Problem to work on —
In the listing below, the answer starts at the line that has "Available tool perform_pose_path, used" and stops after the line that has "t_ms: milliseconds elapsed"; please repeat that part exactly and nothing more.

Provided data —
—————

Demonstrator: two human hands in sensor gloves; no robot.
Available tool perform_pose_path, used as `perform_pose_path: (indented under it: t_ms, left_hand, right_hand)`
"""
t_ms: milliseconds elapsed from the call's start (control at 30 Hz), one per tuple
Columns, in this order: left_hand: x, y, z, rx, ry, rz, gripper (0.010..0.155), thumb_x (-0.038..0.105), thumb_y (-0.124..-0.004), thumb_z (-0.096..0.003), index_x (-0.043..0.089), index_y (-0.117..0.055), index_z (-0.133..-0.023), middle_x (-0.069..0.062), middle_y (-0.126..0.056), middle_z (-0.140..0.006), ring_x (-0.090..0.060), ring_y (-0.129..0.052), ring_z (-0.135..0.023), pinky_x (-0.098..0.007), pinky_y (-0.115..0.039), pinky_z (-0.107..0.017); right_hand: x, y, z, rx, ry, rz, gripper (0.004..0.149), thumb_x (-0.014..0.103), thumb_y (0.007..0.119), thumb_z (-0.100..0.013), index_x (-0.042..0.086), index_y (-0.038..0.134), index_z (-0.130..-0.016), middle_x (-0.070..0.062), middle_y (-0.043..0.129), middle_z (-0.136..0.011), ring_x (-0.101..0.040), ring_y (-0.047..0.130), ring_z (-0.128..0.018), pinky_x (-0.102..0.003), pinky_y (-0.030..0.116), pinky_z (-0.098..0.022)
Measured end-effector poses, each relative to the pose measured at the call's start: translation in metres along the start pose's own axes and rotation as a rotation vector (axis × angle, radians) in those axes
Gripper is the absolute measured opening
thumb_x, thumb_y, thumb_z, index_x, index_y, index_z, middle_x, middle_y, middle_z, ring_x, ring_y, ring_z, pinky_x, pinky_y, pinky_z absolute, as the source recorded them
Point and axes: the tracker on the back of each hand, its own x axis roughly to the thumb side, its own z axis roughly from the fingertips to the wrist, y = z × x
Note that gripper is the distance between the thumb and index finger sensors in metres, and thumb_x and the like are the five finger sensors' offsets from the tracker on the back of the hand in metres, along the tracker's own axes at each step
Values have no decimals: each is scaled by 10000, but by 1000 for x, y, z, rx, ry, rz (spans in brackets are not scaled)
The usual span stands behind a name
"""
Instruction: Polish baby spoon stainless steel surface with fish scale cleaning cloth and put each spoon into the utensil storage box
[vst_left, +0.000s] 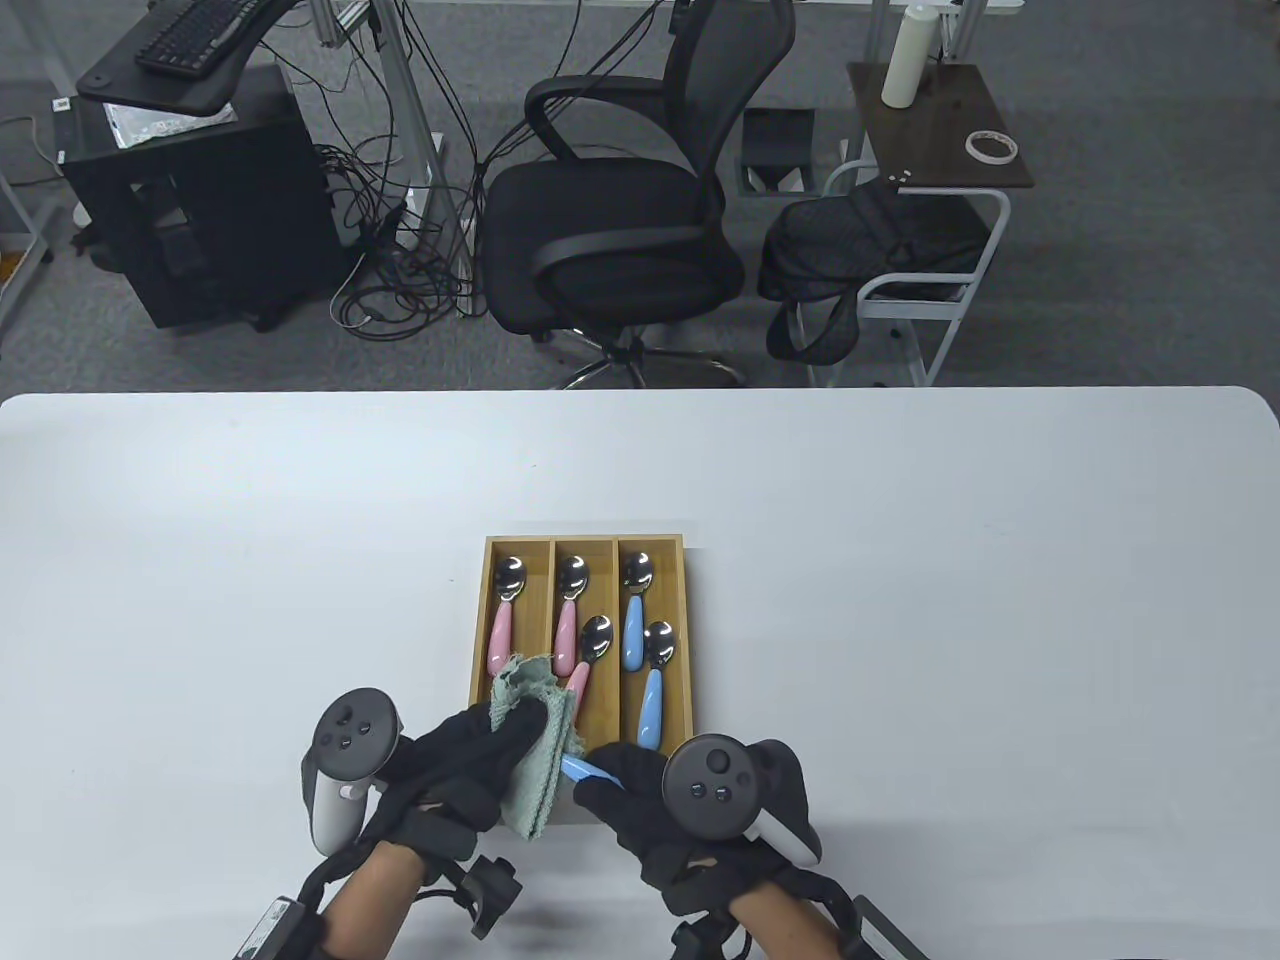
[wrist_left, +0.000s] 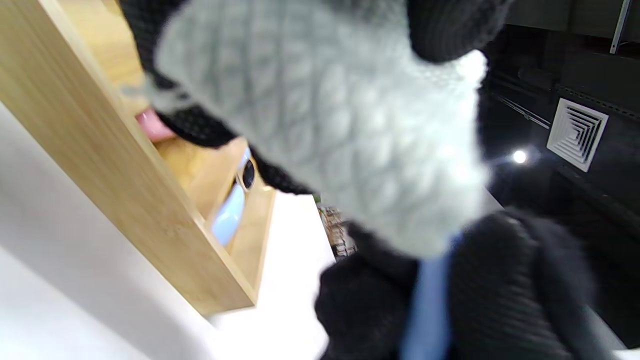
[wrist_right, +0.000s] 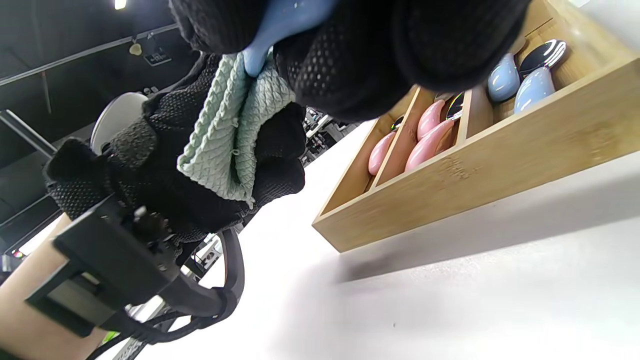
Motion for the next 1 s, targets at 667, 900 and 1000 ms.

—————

Answer to the problem —
Available tool perform_pose_path, used as `perform_pose_path: (indented under it: t_ms, left_hand, right_hand)`
"""
t_ms: milliseconds elapsed from the call's start (control at 30 Hz), one per tuple

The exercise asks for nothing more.